» **Task directions**
If a line of the material holds the string "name", please copy it.

Segment Start: Supplied material

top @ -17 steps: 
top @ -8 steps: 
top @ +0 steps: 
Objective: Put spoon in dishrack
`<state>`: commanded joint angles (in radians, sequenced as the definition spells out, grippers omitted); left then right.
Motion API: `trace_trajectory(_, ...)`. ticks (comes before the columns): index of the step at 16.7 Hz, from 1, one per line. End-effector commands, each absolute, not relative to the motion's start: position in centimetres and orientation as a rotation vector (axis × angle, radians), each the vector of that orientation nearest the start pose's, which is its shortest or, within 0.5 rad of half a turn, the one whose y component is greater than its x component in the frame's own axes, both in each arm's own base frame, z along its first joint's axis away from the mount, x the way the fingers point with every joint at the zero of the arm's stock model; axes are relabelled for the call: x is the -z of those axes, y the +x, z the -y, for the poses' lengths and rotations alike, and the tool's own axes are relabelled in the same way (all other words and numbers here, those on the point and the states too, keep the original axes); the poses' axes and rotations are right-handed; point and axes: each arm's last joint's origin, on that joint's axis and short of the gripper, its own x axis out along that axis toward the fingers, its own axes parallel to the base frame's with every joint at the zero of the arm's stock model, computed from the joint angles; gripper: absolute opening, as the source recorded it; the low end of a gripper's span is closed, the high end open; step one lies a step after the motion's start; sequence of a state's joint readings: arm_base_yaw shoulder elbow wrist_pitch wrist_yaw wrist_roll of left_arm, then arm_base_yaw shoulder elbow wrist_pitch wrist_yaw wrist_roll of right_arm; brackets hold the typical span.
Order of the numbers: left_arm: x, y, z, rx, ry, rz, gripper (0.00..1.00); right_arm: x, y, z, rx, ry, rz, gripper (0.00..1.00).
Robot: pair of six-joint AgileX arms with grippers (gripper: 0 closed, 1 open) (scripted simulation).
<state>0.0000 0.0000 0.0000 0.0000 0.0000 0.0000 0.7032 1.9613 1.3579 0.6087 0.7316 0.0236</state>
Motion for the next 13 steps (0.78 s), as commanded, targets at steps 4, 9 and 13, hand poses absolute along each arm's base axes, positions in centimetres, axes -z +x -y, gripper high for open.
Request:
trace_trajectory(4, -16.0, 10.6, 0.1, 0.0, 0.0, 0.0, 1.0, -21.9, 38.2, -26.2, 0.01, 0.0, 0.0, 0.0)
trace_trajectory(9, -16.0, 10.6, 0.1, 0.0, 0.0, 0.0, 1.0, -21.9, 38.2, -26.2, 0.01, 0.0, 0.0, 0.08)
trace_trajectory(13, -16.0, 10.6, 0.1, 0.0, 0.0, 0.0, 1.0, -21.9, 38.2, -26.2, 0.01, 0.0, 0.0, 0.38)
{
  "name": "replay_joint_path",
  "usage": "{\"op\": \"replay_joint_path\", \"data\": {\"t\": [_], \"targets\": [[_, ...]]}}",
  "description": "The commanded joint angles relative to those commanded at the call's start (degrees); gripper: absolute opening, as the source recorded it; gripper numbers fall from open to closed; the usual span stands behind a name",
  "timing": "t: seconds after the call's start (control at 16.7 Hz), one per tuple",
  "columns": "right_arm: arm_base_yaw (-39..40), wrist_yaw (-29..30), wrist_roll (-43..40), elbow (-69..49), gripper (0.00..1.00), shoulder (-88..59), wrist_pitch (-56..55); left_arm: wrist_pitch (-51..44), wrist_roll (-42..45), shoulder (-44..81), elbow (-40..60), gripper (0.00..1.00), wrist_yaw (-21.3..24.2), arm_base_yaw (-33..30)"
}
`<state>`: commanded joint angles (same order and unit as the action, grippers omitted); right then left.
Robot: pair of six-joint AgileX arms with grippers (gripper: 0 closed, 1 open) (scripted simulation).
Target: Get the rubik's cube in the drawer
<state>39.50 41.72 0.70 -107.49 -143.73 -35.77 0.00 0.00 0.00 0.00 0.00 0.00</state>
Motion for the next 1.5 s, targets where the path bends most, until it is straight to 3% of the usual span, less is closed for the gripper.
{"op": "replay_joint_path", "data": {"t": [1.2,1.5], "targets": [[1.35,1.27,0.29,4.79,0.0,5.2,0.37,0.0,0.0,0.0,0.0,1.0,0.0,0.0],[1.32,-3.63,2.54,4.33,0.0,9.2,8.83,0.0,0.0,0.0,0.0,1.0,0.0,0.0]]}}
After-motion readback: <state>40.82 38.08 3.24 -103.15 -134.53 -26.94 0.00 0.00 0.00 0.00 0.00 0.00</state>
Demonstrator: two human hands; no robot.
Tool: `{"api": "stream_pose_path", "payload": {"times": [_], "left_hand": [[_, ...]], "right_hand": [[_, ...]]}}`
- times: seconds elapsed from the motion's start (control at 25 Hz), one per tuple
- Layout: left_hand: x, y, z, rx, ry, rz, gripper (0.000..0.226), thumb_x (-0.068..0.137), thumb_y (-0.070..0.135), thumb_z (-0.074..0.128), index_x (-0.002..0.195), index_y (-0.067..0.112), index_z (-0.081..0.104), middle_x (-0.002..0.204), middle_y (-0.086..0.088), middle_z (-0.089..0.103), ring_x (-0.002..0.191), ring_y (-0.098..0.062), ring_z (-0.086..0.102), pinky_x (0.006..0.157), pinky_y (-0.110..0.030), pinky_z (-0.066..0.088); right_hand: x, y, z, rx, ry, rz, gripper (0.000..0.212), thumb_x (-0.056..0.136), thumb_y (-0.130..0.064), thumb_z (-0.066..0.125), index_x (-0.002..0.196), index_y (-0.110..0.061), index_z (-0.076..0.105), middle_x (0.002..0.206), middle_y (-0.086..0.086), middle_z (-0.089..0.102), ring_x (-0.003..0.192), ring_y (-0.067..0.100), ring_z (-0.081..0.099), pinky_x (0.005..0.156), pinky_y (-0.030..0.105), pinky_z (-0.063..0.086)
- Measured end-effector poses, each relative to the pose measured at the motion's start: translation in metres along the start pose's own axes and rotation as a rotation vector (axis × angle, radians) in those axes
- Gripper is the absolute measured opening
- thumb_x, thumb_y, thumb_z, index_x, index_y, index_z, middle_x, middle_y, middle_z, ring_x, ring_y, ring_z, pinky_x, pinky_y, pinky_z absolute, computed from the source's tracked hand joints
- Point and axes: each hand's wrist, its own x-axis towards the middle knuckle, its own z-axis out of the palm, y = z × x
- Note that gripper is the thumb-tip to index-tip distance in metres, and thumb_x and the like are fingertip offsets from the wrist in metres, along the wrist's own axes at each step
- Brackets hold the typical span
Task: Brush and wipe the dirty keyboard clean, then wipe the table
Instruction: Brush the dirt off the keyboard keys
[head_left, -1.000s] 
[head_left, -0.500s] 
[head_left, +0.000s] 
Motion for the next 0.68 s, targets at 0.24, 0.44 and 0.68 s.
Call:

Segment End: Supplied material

» **Written response**
  "name": "replay_joint_path",
  "description": "The commanded joint angles relative to those commanded at the call's start (degrees); gripper: absolute opening, as the source recorded it; gripper numbers fall from open to closed; the usual span stands behind a name",

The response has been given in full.